## DIRECTIONS FOR THIS TASK
Each line in the material below, starting at the one with "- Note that" and ending at the one with "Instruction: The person", is to be reproduced exactly; no picture is to be copied.
[[ RECORDS FOR THIS TASK, beginning ]]
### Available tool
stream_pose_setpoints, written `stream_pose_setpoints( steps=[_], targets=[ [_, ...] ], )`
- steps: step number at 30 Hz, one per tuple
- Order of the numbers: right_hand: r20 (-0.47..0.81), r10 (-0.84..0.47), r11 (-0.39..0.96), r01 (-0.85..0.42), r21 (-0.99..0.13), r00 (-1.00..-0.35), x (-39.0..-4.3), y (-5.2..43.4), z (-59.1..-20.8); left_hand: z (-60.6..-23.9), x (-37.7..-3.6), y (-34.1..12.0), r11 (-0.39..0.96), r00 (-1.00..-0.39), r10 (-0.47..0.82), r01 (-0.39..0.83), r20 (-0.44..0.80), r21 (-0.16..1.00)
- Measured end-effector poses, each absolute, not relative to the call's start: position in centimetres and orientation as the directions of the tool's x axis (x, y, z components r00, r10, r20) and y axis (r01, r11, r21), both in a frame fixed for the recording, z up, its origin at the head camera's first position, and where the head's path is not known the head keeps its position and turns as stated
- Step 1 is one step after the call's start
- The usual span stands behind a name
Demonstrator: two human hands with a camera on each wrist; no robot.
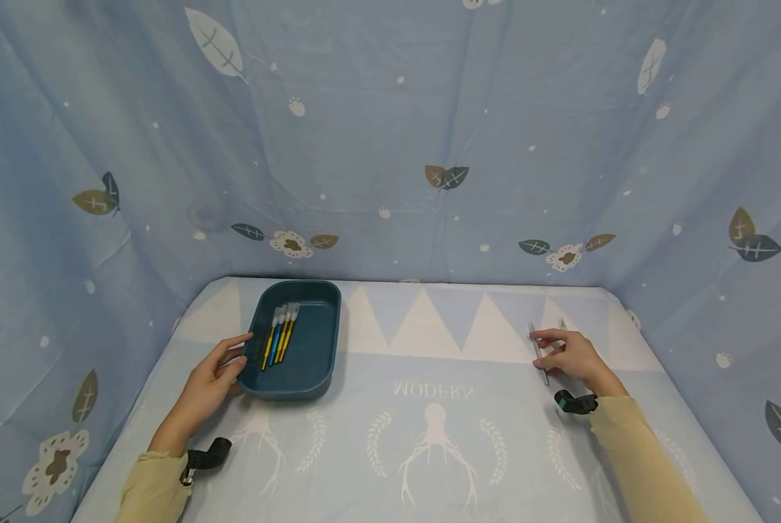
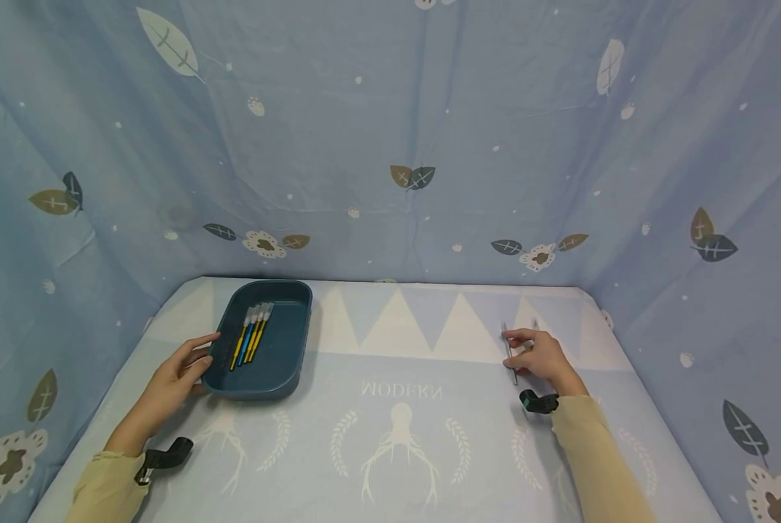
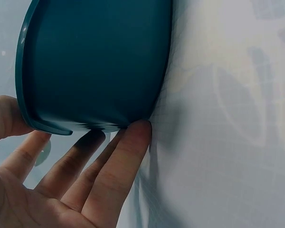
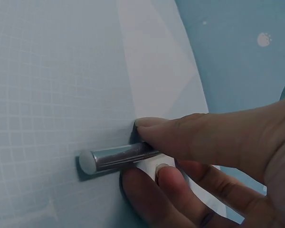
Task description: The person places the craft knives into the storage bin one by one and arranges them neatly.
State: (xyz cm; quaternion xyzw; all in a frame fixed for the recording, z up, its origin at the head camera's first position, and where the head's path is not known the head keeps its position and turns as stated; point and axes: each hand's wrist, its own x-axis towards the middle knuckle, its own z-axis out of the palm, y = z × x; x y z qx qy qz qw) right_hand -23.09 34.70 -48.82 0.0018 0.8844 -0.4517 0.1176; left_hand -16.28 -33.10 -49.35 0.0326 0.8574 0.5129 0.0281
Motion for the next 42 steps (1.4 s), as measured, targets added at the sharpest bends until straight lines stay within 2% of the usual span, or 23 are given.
stream_pose_setpoints(
  steps=[20, 42],
  targets=[
    [-0.261, -0.139, 0.585, 0.134, -0.8, -0.955, -22.7, 34.6, -47.4, -49.5, -16.3, -33.1, 0.477, -0.997, 0.076, 0.026, -0.011, 0.878],
    [-0.309, -0.221, 0.508, 0.161, -0.846, -0.925, -22.0, 33.9, -47.1, -49.4, -16.2, -33.1, 0.502, -0.997, 0.08, 0.031, -0.011, 0.865]
  ],
)
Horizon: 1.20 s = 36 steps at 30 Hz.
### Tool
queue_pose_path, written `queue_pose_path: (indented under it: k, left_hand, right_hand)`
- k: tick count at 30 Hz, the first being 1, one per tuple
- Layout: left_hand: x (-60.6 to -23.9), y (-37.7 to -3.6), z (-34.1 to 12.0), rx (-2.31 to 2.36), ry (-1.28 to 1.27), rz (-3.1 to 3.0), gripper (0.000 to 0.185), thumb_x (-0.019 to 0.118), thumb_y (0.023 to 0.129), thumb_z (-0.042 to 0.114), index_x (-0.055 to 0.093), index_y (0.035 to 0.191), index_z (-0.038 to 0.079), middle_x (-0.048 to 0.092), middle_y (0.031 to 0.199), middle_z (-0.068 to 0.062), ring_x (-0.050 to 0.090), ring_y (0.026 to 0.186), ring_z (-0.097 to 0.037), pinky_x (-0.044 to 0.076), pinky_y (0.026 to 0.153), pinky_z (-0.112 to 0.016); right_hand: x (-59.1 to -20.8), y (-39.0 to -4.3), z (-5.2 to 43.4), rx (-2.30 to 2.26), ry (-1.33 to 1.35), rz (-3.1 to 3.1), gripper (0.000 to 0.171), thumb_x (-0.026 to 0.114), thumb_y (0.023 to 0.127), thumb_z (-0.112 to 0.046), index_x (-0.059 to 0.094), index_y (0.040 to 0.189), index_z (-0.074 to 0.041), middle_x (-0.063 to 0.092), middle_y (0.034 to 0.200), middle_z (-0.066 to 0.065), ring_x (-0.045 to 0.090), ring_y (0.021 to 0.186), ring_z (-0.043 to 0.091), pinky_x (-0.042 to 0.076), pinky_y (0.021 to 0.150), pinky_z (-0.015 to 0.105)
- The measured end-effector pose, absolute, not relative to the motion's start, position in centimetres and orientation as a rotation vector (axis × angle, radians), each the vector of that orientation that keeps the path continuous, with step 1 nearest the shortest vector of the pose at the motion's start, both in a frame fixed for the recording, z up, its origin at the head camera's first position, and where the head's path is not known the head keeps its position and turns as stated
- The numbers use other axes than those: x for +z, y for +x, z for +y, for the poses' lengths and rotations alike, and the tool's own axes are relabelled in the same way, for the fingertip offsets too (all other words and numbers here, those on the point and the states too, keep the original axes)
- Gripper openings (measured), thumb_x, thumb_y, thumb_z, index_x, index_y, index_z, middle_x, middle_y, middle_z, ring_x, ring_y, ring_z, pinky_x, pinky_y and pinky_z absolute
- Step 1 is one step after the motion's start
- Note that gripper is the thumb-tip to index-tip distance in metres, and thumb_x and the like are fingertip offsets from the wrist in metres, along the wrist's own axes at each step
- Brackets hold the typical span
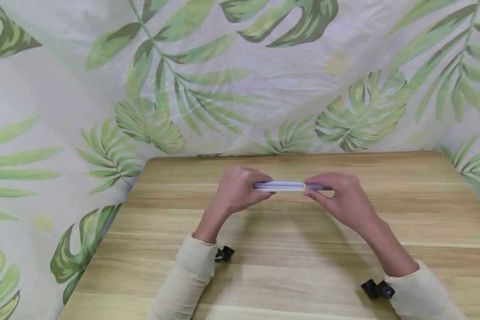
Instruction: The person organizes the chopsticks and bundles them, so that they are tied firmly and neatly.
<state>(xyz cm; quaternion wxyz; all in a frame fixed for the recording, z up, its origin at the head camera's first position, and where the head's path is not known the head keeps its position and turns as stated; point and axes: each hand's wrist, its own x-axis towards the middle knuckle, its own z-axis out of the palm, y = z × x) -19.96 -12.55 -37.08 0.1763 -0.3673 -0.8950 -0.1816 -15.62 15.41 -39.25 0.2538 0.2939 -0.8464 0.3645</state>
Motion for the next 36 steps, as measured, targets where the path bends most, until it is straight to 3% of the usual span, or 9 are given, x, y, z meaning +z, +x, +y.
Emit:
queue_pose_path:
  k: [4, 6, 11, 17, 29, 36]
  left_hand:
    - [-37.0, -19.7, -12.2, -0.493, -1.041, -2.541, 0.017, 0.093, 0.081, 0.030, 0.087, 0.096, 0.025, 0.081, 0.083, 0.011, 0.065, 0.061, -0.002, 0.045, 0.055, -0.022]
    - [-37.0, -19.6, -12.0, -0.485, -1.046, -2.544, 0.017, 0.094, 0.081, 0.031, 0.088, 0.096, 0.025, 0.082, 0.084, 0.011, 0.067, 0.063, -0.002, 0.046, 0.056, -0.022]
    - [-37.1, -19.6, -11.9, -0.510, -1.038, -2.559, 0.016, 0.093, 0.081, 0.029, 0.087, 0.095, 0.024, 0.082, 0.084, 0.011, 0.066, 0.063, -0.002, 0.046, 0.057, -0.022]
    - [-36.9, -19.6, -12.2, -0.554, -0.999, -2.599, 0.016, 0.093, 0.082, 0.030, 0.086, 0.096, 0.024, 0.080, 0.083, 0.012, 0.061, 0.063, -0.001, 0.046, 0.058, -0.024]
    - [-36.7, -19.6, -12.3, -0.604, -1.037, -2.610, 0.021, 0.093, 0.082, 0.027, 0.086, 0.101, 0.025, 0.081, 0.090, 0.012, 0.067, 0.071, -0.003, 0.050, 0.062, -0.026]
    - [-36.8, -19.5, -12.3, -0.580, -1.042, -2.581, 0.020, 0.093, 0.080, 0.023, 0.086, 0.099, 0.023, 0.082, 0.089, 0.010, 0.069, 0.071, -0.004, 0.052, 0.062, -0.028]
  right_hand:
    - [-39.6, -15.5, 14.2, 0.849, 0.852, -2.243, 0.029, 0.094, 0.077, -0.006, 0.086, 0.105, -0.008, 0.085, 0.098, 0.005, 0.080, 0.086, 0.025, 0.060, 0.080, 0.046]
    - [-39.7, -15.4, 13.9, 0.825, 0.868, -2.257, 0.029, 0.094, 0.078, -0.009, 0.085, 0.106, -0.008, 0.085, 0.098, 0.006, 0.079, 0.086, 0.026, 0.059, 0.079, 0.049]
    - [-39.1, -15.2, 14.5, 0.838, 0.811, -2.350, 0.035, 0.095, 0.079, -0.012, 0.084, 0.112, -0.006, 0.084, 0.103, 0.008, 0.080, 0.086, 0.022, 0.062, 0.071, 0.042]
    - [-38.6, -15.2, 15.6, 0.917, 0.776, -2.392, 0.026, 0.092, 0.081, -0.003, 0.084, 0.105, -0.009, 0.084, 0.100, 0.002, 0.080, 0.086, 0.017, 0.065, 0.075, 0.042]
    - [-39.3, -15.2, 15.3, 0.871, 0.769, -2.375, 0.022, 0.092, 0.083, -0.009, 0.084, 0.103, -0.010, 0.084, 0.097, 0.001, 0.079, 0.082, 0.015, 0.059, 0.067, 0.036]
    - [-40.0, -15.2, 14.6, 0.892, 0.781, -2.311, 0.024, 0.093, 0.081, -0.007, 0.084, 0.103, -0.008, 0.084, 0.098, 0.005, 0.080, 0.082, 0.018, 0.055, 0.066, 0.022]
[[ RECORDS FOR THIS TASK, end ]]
## YOUR RESPONSE
- Note that gripper is the thumb-tip to index-tip distance in metres, and thumb_x and the like are fingertip offsets from the wrist in metres, along the wrist's own axes at each step
- Brackets hold the typical span
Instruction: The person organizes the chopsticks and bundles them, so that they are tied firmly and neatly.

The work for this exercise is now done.